Gürtel: Spain’s ruling party sentenced in major corruption trial

A Spanish court said Thursday it had found Prime Minister Mariano Rajoy's Popular Party (PP) guilty of benefiting from a vast kickbacks scheme that saw PP politicians take bribes in exchange for contracts.

Gürtel: Spain's ruling party sentenced in major corruption trial
Image grab from the court house press room TV transmitting images of Spanish Prime Minister Mariano Rajoy declaring as a witness in the Gürtel trial. Photo: AFP

The Madrid-based National Court, which deals with major criminal cases, also sentenced businessman Francisco Correa, the brains of the graft network, to 51 years in prison and several former PP members to up to 38 years.   

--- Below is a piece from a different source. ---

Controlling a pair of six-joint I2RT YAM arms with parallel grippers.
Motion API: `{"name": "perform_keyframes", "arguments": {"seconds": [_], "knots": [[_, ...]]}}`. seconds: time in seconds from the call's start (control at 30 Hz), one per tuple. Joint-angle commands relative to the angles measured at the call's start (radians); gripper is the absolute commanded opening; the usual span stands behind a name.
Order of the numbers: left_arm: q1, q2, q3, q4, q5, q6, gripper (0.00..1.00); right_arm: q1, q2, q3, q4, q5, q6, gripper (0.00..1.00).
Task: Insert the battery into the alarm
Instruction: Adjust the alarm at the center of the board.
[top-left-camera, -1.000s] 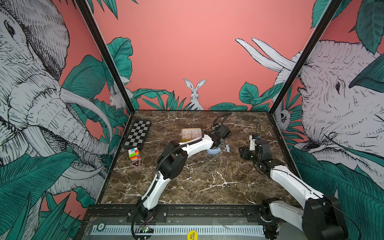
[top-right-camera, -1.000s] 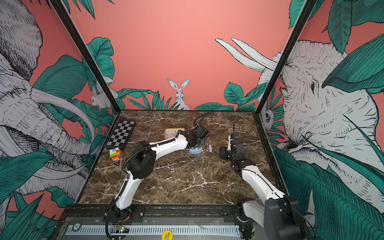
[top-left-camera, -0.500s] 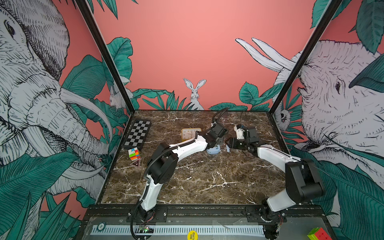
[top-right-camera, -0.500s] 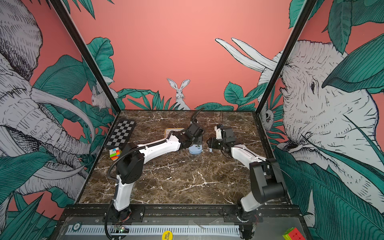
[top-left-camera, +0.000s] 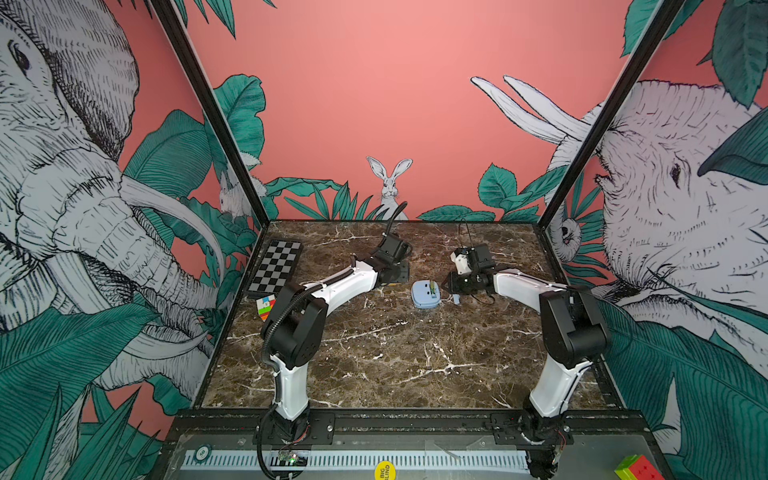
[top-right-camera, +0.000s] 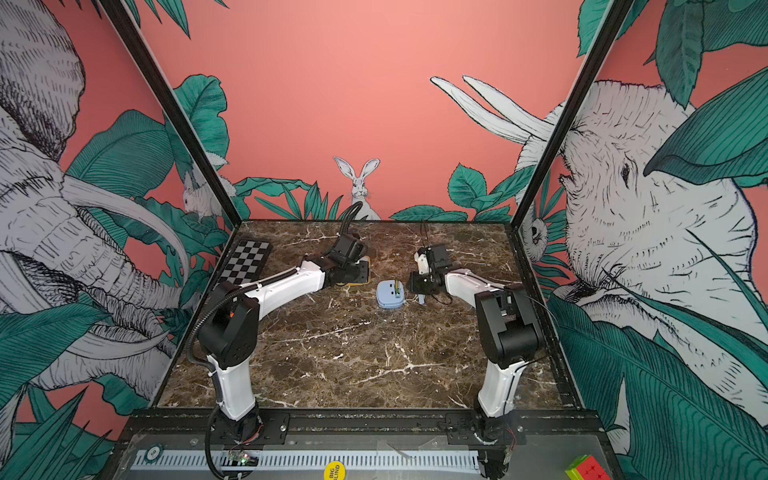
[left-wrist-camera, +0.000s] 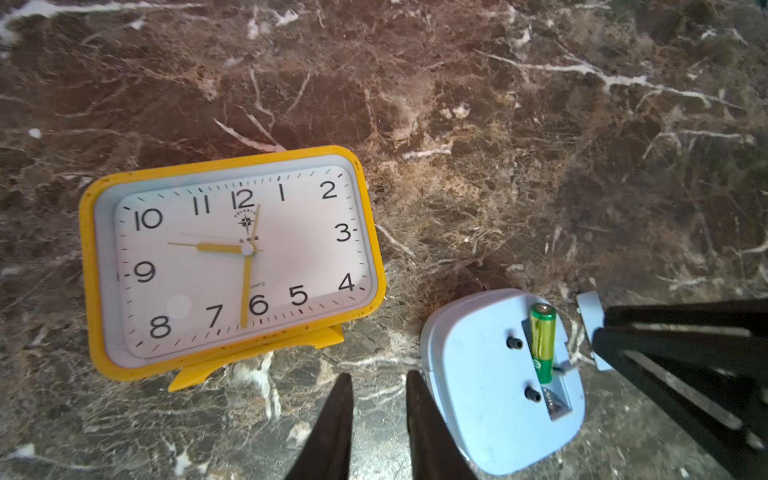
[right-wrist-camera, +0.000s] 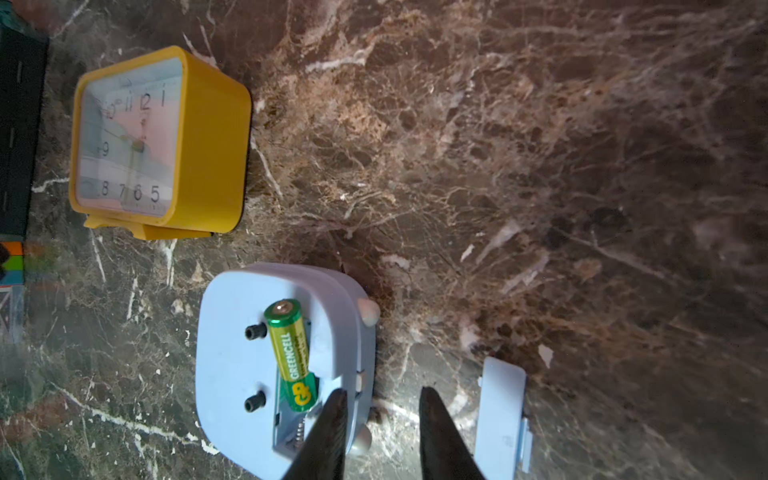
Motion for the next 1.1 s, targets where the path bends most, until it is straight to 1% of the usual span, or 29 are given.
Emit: {"name": "perform_keyframes", "arguments": {"seconds": [0.0, 0.07, 0.2, 0.4, 0.57, 0.6, 0.67, 0.77, 0.83, 0.9, 1.07], "knots": [[0.038, 0.005, -0.018, -0.013, 0.091, 0.042, 0.24, 0.04, 0.024, 0.03, -0.081, 0.038, -0.039, 0.27], [0.04, 0.006, -0.017, -0.021, 0.101, 0.079, 0.23, 0.061, 0.016, 0.023, -0.091, 0.068, -0.031, 0.26], [0.043, 0.02, -0.005, -0.079, 0.124, 0.141, 0.23, 0.084, -0.006, -0.01, -0.105, 0.076, 0.018, 0.22], [0.083, 0.004, -0.058, -0.103, 0.179, 0.154, 0.23, 0.164, -0.055, -0.08, -0.092, 0.051, 0.084, 0.2], [0.088, -0.018, -0.098, -0.135, 0.213, 0.21, 0.23, 0.208, -0.088, -0.114, -0.075, 0.023, 0.148, 0.19], [0.087, -0.023, -0.106, -0.145, 0.213, 0.213, 0.23, 0.214, -0.095, -0.114, -0.07, 0.001, 0.143, 0.19], [0.089, -0.037, -0.132, -0.153, 0.217, 0.216, 0.23, 0.216, -0.116, -0.112, -0.081, -0.002, 0.13, 0.19], [0.091, -0.062, -0.173, -0.124, 0.292, 0.229, 0.23, 0.215, -0.174, -0.097, -0.115, 0.056, 0.061, 0.19], [0.09, -0.063, -0.187, -0.112, 0.342, 0.241, 0.23, 0.202, -0.193, -0.068, -0.142, 0.089, -0.002, 0.22], [0.09, -0.058, -0.193, -0.11, 0.368, 0.248, 0.22, 0.179, -0.185, -0.026, -0.174, 0.092, -0.051, 0.27], [0.078, -0.058, -0.205, -0.09, 0.393, 0.259, 0.22, 0.121, -0.098, 0.094, -0.243, 0.137, -0.136, 0.28]]}}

Spanish businessman Alvaro Perez Alonso 'El Bigotes', former secretary of the Partido Popular (PP) of Galicia Pablo Crespo and Spanish businessman Francisco Correa look on during the Gürtel affair trial in January. Archive photo: AFP

The so-called “Gürtel” affair has for years been a thorn in the side of the conservative PP, which lost its absolute majority in parliament in 2015 partly because of corruption scandals.

The PP itself was not on trial for direct involvement in the scheme but was sentenced instead for having benefited from funds obtained illegally, which implies it may not have known where the money came from.

It has been ordered to pay back €245,000 ($290,000).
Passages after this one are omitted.